TASK INPUTS:
........

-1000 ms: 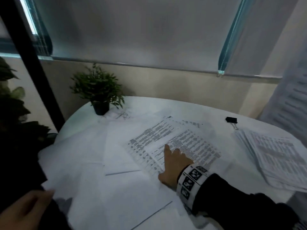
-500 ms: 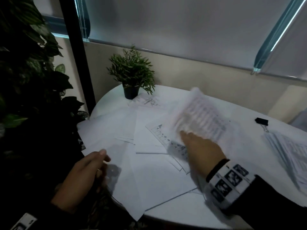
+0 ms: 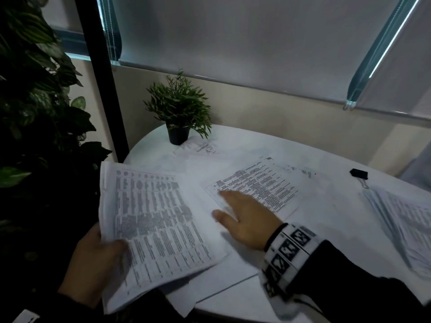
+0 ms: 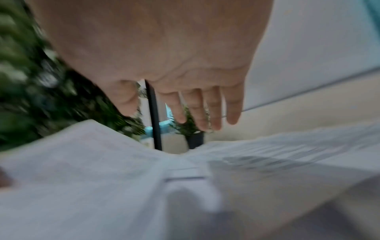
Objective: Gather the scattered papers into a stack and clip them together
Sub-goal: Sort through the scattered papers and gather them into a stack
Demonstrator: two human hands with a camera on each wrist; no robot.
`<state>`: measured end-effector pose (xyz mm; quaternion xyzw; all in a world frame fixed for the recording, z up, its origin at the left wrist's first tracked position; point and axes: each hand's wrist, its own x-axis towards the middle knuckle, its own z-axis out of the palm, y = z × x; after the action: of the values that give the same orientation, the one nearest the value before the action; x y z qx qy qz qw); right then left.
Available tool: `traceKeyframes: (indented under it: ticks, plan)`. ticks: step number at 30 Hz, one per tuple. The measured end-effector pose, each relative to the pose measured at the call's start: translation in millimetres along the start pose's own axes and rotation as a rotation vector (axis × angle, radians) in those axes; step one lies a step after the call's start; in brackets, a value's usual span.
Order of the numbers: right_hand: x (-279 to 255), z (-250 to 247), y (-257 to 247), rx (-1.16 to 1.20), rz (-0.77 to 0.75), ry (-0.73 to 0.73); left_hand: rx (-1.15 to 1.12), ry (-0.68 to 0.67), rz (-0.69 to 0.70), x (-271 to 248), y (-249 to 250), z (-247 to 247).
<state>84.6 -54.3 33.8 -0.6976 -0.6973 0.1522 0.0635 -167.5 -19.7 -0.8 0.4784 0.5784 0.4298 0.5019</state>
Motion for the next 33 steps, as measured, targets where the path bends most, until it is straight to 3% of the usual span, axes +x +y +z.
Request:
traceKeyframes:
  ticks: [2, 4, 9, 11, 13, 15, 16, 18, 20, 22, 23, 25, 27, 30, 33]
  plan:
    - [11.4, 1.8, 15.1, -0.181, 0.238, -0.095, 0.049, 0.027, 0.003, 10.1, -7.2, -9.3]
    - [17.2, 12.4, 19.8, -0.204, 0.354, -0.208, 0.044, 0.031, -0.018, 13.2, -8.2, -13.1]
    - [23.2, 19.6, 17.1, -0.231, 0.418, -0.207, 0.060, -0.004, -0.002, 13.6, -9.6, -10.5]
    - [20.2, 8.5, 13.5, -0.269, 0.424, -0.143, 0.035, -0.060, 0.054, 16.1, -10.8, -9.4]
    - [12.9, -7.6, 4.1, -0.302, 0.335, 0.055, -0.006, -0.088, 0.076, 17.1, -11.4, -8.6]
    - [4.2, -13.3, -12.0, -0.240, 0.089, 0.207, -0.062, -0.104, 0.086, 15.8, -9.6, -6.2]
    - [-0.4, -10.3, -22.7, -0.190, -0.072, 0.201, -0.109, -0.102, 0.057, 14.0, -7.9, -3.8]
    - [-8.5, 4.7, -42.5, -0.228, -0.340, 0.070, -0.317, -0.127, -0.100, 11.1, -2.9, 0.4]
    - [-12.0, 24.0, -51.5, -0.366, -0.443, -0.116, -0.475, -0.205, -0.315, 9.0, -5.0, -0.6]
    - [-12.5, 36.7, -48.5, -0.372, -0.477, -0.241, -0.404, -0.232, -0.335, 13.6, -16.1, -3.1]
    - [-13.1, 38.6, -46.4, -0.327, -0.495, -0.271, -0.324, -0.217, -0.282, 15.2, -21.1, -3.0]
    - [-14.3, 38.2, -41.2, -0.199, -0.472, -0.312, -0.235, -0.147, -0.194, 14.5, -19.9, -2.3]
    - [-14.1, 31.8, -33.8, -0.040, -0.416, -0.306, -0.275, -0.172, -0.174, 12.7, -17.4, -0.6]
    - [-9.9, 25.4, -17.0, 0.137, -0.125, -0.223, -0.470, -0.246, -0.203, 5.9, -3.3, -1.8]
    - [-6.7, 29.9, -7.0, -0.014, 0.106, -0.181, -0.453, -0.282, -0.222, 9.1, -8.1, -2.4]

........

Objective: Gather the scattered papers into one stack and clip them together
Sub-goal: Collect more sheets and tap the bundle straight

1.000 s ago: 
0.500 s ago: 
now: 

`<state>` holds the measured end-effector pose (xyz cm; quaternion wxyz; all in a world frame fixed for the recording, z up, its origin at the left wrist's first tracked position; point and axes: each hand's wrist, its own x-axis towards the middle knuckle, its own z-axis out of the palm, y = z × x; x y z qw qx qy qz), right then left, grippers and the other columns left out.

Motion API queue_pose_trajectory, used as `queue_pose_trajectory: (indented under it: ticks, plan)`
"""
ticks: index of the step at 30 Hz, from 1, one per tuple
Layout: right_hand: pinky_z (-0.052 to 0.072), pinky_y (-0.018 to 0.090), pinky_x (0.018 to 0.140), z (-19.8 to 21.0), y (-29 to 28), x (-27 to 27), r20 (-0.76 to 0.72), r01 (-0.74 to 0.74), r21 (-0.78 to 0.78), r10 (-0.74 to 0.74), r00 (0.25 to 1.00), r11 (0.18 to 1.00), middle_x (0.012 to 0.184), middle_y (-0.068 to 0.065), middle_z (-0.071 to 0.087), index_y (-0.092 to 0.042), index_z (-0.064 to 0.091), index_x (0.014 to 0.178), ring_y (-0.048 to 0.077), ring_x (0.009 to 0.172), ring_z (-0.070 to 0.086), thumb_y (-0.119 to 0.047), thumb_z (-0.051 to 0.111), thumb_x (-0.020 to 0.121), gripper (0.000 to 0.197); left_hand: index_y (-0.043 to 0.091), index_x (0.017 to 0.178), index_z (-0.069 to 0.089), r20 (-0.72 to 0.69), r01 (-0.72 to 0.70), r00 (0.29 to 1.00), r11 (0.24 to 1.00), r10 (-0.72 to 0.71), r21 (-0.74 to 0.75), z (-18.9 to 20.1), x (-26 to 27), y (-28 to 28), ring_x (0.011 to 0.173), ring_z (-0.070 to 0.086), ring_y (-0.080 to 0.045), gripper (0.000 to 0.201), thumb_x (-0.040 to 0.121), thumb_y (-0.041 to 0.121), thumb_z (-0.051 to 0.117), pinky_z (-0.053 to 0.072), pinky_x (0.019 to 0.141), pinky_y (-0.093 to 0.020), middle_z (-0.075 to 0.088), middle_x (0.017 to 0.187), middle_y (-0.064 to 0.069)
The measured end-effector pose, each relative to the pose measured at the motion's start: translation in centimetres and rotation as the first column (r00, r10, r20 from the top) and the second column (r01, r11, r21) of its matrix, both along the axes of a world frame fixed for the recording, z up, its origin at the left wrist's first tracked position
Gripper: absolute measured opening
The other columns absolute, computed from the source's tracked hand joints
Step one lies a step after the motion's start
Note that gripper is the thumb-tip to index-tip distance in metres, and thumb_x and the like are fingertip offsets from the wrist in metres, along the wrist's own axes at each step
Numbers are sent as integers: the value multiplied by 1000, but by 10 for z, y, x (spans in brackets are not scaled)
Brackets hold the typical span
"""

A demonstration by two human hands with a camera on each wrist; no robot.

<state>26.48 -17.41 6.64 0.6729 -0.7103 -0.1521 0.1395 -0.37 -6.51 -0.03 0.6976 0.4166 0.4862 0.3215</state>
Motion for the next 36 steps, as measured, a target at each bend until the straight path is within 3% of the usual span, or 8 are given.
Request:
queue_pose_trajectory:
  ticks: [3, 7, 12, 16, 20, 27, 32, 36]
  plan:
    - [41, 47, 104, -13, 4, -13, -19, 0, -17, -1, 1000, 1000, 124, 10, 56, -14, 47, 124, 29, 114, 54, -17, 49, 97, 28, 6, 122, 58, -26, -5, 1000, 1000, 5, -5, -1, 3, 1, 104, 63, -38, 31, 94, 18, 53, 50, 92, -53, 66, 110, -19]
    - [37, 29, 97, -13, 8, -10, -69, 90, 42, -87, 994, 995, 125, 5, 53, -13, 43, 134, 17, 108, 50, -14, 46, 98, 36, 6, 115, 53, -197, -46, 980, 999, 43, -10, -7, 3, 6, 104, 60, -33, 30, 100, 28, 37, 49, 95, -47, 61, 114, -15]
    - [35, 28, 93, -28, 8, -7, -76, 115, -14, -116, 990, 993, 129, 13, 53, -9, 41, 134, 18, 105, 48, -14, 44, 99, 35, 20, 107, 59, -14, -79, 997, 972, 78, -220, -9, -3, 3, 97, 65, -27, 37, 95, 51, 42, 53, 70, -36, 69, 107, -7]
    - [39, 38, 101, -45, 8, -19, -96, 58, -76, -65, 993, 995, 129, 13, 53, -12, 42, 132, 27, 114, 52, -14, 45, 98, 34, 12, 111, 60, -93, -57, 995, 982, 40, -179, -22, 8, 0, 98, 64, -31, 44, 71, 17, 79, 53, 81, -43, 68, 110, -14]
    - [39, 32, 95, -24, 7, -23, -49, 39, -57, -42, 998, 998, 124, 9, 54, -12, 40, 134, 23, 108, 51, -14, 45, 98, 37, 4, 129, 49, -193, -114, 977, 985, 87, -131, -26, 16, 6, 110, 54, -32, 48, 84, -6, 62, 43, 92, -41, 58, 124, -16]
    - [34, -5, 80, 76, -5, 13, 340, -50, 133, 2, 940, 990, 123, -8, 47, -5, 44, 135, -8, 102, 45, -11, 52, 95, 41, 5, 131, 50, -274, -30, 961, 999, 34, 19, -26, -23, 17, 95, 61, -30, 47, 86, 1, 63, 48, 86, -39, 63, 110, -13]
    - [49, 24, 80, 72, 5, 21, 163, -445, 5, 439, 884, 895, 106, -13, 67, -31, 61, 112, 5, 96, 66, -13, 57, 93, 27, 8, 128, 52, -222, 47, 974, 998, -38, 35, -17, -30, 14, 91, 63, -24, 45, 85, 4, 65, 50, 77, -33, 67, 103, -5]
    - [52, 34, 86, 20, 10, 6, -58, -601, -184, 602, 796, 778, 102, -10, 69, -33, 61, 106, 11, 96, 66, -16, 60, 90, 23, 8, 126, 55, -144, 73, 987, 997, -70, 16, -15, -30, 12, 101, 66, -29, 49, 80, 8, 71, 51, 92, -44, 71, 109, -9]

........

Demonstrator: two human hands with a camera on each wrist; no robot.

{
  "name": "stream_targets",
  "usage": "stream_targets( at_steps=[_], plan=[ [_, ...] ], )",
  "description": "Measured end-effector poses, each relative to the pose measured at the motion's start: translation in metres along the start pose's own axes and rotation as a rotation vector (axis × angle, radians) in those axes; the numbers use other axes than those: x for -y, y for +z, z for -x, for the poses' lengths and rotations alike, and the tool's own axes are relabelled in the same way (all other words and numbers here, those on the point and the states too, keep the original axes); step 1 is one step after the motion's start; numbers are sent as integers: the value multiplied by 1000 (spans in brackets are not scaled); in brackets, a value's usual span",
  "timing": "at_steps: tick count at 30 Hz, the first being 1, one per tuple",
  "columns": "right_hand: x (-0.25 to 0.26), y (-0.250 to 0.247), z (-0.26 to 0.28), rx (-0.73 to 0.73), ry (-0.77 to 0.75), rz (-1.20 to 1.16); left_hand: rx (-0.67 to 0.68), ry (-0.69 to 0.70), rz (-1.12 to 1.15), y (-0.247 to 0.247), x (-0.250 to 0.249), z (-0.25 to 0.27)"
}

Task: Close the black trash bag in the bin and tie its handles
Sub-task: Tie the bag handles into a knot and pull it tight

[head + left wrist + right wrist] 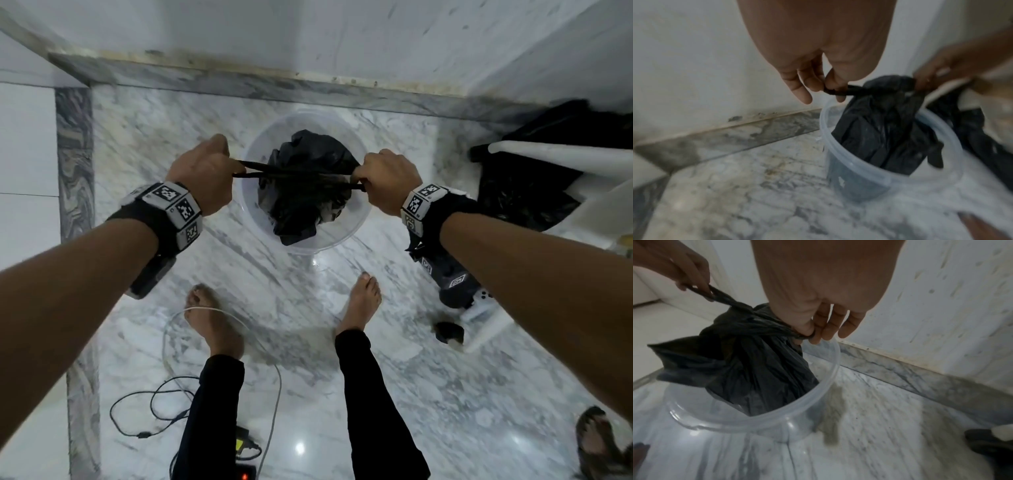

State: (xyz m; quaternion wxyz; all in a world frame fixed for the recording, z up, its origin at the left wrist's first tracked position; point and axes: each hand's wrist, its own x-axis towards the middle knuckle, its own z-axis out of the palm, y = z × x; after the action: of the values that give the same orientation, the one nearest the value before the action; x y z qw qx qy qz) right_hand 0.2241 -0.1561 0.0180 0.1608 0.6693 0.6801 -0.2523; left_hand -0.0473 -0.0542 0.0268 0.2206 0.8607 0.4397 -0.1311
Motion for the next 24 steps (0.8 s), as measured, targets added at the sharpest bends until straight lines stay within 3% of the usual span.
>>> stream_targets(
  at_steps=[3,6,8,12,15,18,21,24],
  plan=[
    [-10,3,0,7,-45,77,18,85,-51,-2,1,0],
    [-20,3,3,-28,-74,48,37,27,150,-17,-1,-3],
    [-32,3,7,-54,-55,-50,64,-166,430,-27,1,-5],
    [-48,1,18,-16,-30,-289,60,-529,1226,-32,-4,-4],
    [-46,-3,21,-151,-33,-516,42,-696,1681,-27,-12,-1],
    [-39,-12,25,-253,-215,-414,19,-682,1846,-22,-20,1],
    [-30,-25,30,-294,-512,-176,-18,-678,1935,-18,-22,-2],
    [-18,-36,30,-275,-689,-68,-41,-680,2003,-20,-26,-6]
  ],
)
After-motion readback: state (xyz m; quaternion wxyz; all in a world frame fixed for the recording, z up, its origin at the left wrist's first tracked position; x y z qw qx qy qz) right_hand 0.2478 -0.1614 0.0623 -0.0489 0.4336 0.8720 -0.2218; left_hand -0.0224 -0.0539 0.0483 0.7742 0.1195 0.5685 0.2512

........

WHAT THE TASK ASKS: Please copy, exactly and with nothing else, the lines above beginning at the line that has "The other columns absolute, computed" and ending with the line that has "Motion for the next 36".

EXPECTED ANSWER:
The other columns absolute, computed from the source's tracked hand joints
Step one lies a step after the motion's start
Note that gripper is the thumb-tip to index-tip distance in metres, and thumb_x and the like are fingertip offsets from the wrist in metres, along the wrist's own axes at each step
Numbers are sent as integers: the value multiplied by 1000, but by 10 for z, y, x (spans in brackets are not scaled)
Brackets hold the typical span
"""

A demonstration by two human hands with a camera on each wrist; no robot.

<state>26.48 -17.41 6.64 0.6729 -0.7103 -0.1521 0.1395 -0.37 -6.51 -0.03 0.6976 0.4166 0.4862 0.3215</state>
Motion for the next 36 steps, as measured, a target at each bend until the straight path is within 3% of the usual span, or 8 are given.

For this exercise, nothing further remains to be done.